According to Iran digital economy annotation, this language model, with a data volume of 500 GB equivalent to 90 billion tokens, is known as one of the most optimal models for use in Persian language services, and due to its accuracy and high quality, it ranks first compared to other similar Persian models. Also, since the Tooka language model provides the ability to run and train on less powerful hardware, it is considered the most suitable option for research purposes, personal developers, and start-up businesses.
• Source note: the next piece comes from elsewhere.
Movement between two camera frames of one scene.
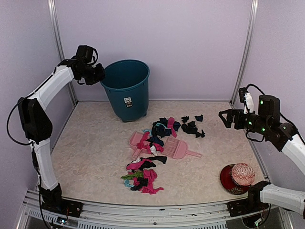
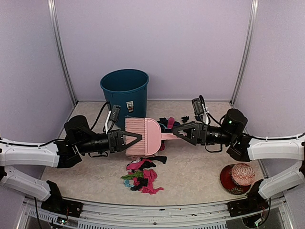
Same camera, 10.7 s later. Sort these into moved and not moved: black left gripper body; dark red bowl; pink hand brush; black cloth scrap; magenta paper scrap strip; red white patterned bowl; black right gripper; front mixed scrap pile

Releasing an open source version of this language model allows businesses and programmers to easily and freely access and collaborate with other developers. In addition, it creates an opportunity so that, on the one hand, developers and programmers can develop more powerful and practical tools for the Farsi-speaking audience, and on the other hand, businesses have the possibility to create customized products that meet the needs of their users, and as a result All components of Iran’s technological ecosystem experience significant growth and progress together and in sync with each other.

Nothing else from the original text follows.